* What is expected *
Without the images, reproduce every entry exactly.

[Stored items]
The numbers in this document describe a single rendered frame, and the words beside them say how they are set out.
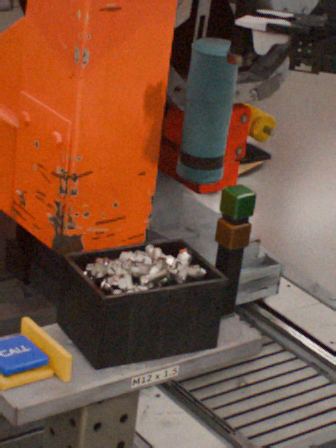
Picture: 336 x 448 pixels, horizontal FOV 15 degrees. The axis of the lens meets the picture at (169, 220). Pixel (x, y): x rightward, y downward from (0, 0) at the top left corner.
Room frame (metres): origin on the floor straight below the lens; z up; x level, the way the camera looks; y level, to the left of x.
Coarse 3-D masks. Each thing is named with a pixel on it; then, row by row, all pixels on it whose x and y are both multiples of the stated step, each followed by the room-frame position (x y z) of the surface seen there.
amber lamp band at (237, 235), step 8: (224, 224) 1.67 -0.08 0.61; (248, 224) 1.68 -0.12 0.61; (216, 232) 1.68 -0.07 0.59; (224, 232) 1.67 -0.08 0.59; (232, 232) 1.66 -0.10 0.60; (240, 232) 1.67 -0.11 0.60; (248, 232) 1.68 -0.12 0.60; (216, 240) 1.68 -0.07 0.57; (224, 240) 1.67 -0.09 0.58; (232, 240) 1.66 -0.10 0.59; (240, 240) 1.67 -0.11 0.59; (248, 240) 1.68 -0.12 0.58; (232, 248) 1.66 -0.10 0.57
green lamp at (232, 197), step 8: (240, 184) 1.70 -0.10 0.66; (224, 192) 1.68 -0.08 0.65; (232, 192) 1.67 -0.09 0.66; (240, 192) 1.67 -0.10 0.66; (248, 192) 1.68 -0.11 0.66; (224, 200) 1.68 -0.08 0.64; (232, 200) 1.66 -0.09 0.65; (240, 200) 1.66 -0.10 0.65; (248, 200) 1.67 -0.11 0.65; (224, 208) 1.68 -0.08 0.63; (232, 208) 1.66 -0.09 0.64; (240, 208) 1.66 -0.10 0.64; (248, 208) 1.67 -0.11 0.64; (232, 216) 1.66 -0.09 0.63; (240, 216) 1.66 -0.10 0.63; (248, 216) 1.67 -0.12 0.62
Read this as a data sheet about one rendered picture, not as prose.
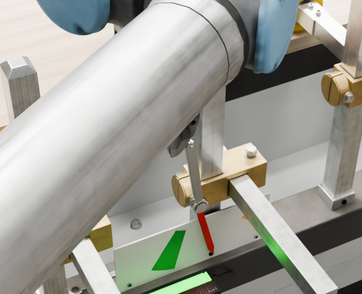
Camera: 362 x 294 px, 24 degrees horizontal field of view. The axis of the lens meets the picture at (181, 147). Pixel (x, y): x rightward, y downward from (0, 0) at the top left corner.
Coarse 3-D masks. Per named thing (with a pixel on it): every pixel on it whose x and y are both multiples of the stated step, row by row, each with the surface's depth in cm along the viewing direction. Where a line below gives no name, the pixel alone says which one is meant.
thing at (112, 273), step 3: (114, 270) 131; (111, 273) 130; (114, 273) 130; (111, 276) 130; (114, 276) 131; (75, 285) 129; (78, 285) 129; (81, 285) 129; (84, 285) 129; (69, 288) 128; (72, 288) 128; (75, 288) 129; (78, 288) 129; (81, 288) 128; (84, 288) 128; (69, 291) 128; (81, 291) 128
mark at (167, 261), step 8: (176, 232) 125; (184, 232) 126; (176, 240) 127; (168, 248) 127; (176, 248) 128; (160, 256) 127; (168, 256) 128; (176, 256) 129; (160, 264) 128; (168, 264) 129
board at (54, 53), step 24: (0, 0) 152; (24, 0) 152; (336, 0) 152; (0, 24) 147; (24, 24) 147; (48, 24) 147; (0, 48) 141; (24, 48) 141; (48, 48) 141; (72, 48) 141; (96, 48) 141; (288, 48) 144; (0, 72) 136; (48, 72) 136; (0, 96) 132; (0, 120) 127
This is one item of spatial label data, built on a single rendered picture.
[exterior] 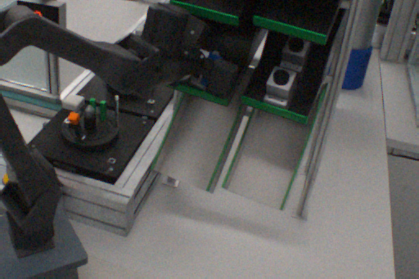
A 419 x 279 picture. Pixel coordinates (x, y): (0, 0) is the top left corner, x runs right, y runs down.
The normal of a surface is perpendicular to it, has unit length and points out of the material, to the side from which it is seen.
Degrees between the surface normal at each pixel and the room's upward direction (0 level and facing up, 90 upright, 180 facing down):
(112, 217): 90
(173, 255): 0
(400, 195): 90
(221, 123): 45
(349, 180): 0
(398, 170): 90
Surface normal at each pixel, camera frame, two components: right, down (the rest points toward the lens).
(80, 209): -0.33, 0.47
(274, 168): -0.30, -0.30
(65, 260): 0.06, -0.85

* Solution to this exercise *
The numbers in this document describe a single rendered frame, and the words beside them say how they are set out.
Picture: 336 x 448 pixels, horizontal FOV 15 degrees. The axis of the lens meets the picture at (169, 220). Pixel (x, y): x rightward, y downward from (0, 0) at the top left corner.
Room frame (metres): origin on the floor straight below the lens; z up; x level, the way the camera looks; y level, to the left of x.
Coarse 3-D masks. Each thing is named with a pixel on it; then, row by row, all pixels on it whose x and y are both multiples of the stated step, each followed by the room-frame position (x y z) of the surface seen there.
amber lamp band at (237, 235), step 8: (224, 224) 1.67 -0.08 0.61; (248, 224) 1.68 -0.12 0.61; (216, 232) 1.68 -0.07 0.59; (224, 232) 1.67 -0.08 0.59; (232, 232) 1.66 -0.10 0.60; (240, 232) 1.67 -0.11 0.60; (248, 232) 1.68 -0.12 0.60; (216, 240) 1.68 -0.07 0.57; (224, 240) 1.67 -0.09 0.58; (232, 240) 1.66 -0.10 0.59; (240, 240) 1.67 -0.11 0.59; (248, 240) 1.68 -0.12 0.58; (232, 248) 1.66 -0.10 0.57
green lamp at (232, 197), step 8: (240, 184) 1.70 -0.10 0.66; (224, 192) 1.68 -0.08 0.65; (232, 192) 1.67 -0.09 0.66; (240, 192) 1.67 -0.10 0.66; (248, 192) 1.68 -0.11 0.66; (224, 200) 1.68 -0.08 0.64; (232, 200) 1.66 -0.09 0.65; (240, 200) 1.66 -0.10 0.65; (248, 200) 1.67 -0.11 0.65; (224, 208) 1.68 -0.08 0.63; (232, 208) 1.66 -0.09 0.64; (240, 208) 1.66 -0.10 0.64; (248, 208) 1.67 -0.11 0.64; (232, 216) 1.66 -0.09 0.63; (240, 216) 1.66 -0.10 0.63; (248, 216) 1.67 -0.12 0.62
Read this as a data sheet about one rendered picture, not as prose.
Camera: 362 x 294 px, 24 degrees horizontal field of view. The axis of the lens meets the picture at (181, 147). Pixel (x, y): x rightward, y downward from (0, 0) at the top left corner.
Coarse 3-D masks. Per named thing (with a pixel on it): every pixel on it whose x and y are both multiples of the stated step, row by row, each with the surface's depth in cm along the viewing direction. Where a line below gives no name, the pixel alone says which one is meant.
thing at (112, 273), step 3: (114, 270) 131; (111, 273) 130; (114, 273) 130; (111, 276) 130; (114, 276) 131; (75, 285) 129; (78, 285) 129; (81, 285) 129; (84, 285) 129; (69, 288) 128; (72, 288) 128; (75, 288) 129; (78, 288) 129; (81, 288) 128; (84, 288) 128; (69, 291) 128; (81, 291) 128
mark at (167, 261), step 8: (176, 232) 125; (184, 232) 126; (176, 240) 127; (168, 248) 127; (176, 248) 128; (160, 256) 127; (168, 256) 128; (176, 256) 129; (160, 264) 128; (168, 264) 129
board at (54, 53), step 24: (0, 0) 152; (24, 0) 152; (336, 0) 152; (0, 24) 147; (24, 24) 147; (48, 24) 147; (0, 48) 141; (24, 48) 141; (48, 48) 141; (72, 48) 141; (96, 48) 141; (288, 48) 144; (0, 72) 136; (48, 72) 136; (0, 96) 132; (0, 120) 127
This is one item of spatial label data, built on a single rendered picture.
[exterior] 
A 419 x 279 picture. Pixel coordinates (x, y): (0, 0) is the top left corner, x runs right, y runs down.
The normal of a surface is perpendicular to it, has unit length and points out of the material, to the side from which it is seen.
Degrees between the surface normal at each pixel and the room's upward direction (0 level and facing up, 90 upright, 180 facing down):
(112, 217): 90
(173, 255): 0
(400, 195): 90
(221, 123): 45
(349, 180): 0
(398, 170): 90
Surface normal at each pixel, camera frame, two components: right, down (the rest points toward the lens).
(80, 209): -0.33, 0.47
(274, 168): -0.30, -0.30
(65, 260): 0.06, -0.85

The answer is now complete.